Molecular biology has revealed that Grammostola mechanotoxin #4, or GsMTx4, is an inhibitory cysteine knot peptide (ICK) that inhibits mechanosensitive ion channels (MSCs). GsMTx4 is a 34-residue peptide, isolated from a tarantula spider. The peptide has hydrophobic and hydrophilic regions. It is capable of penetrating membrane bilayers and partitioning into the water-air interface.
GsMTx4 inhibits cation selective channels, including Piezo1 channels. Interestingly, GsMTx4 inhibits Piezo1 without altering whole-cell voltage-sensitive currents. This is because GsMTx4 does not block the channel pore, but rather, impedes force transfer to the channel. GsMTx4 blocks Piezo1 currents and uptake of Ca 2+ by acinar cells. This activity may contribute to the inhibition of axon and myelin damage.
We found that GsMTx4 remained stably in the shallow mode of binding, despite the presence of brominated lipids. Binding energies were 18-27 kJ/mol.

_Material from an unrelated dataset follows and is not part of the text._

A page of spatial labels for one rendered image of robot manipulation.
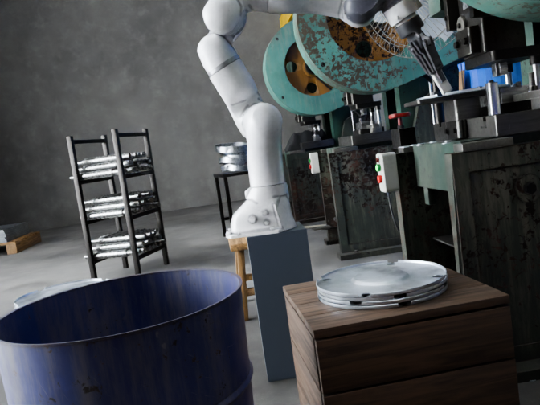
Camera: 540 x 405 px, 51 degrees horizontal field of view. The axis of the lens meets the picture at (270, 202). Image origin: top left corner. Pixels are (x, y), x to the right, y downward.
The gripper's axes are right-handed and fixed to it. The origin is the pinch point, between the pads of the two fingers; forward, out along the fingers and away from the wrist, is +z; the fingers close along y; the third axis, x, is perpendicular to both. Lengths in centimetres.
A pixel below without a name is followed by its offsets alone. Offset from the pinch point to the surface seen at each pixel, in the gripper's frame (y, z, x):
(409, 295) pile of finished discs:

These binding energies were comparable to those measured with Trp.
Inhibition of Piezo1 channels is likely due to a tension-dependent depth change, which is responsible for modulating the area of the outer monolayer. The increased area of the outer leaflet could transfer tension to the inner monolayer. This could result in TREK potentiation.
GsMTx4 also inhibits the activity of Piezo channels in HEK293 cells. In Piezo1 aci KO mice, expression of EYFP was detected in acinar cells. Moreover, in HEK293 cells, Yoda1, a Piezo1 agonist, increased intracellular calcium. However, the increase in surface pressure was not inhibited by Yoda1. This suggests that Yoda1 might be inhibiting the activity of Piezo1 by affecting its surface tension.